To compete in this space, some companies have developed their own “self-certifications” to “certify” their own products as “gluten-free.” But companies and consumers should be wary of self-certifications.

The International Accreditation Forum (IAF), a global network of accreditation bodies and organizations involved in conformity assessment activities, explains:

Without the certification body, there’s no unbiased appraisal and no evidence

that a thorough assessment has even been conducted by competent individuals.

Bottom line: There is no such thing as self-certification. It’s just an attractive

catchphrase with no substance… . An organization that “self-certifies” can’t

begin to demonstrate this rigor in terms of training, competence, performance,

or impartiality… . Bogus certifications and “self-certifications” devalue the

work of tens of thousands of organizations that have opted to have their

systems assessed and continually monitored by an impartial third party. They

undermine the entire conformity assessment community.

See http://www.iaf.nu/articles/SelfCertification_Is_Not_a_Real_Thing/391.

Likewise, the United States Federal Trade Commission (FTC) pursues enforcement actions against companies who offer misleading “self-certifications” by either not disclosing their connection to the certifying body (themselves or a closely-related entity), or by self-certifying without any independent evaluation or compliance monitoring and without disclosing that fact to consumers.

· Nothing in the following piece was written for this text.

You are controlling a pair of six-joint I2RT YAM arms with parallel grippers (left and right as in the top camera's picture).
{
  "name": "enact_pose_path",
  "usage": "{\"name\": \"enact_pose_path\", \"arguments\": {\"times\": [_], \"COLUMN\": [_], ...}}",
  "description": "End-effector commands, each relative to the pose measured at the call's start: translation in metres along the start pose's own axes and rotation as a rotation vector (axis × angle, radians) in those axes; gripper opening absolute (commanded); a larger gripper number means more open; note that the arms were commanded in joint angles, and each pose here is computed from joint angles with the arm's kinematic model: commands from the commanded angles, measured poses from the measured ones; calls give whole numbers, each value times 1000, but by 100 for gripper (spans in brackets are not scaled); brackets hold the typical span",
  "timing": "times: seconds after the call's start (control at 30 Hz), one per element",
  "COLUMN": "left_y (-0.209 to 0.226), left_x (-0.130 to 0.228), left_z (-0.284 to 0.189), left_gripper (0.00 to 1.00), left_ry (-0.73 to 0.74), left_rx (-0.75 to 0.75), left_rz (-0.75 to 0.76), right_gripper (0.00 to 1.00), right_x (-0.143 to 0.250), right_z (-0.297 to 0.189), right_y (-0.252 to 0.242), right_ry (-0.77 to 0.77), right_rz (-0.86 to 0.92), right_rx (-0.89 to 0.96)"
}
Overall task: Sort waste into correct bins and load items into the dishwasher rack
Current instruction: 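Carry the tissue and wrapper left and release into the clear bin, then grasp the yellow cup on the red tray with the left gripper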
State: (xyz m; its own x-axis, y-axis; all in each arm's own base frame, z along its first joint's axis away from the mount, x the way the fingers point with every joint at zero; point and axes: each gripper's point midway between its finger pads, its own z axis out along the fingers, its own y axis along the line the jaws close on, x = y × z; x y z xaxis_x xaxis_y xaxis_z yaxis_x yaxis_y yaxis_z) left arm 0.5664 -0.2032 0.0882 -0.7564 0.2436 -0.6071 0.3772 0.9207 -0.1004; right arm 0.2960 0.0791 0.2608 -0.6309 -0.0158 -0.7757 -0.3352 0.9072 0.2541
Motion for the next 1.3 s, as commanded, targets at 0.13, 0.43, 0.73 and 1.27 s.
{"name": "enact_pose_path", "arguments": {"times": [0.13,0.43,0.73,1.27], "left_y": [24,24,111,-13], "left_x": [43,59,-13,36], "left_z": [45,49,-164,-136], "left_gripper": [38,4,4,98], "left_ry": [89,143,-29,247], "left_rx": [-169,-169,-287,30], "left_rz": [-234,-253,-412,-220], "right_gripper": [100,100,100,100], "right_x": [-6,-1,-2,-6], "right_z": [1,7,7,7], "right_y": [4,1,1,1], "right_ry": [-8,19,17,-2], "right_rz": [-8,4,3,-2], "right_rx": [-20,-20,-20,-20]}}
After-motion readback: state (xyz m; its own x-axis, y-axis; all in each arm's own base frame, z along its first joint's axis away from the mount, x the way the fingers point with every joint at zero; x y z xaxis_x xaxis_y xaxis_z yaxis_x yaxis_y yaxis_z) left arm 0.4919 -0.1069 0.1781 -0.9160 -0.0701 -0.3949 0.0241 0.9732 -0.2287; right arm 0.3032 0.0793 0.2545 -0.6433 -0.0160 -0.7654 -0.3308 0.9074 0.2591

Companies may also find themselves liable to consumers for mislabeling products as “gluten-free.” For example, General Mills Inc. is still stuck in appeals following a 2015 class action lawsuit for mislabeling its Regular and Honey Nut Cheerios as “gluten-free,” after the company’s announcement that wheat flour inadvertently tainted cereal produced at one of its plants.

For all of these reasons, companies would be wise to follow the letter of the law in use of “gluten-free” terminology, and to contract with a gluten-free certification organization for a neutral and independent certification of their products as “gluten-free.”

Sally F. White is a Partner at Jeffers, Danielson, Sonn & Aylward, P.S., in Wenatchee, Washington. She practices in food product labeling and intellectual property law, and acts as outside general counsel for a large gluten-free certification organization.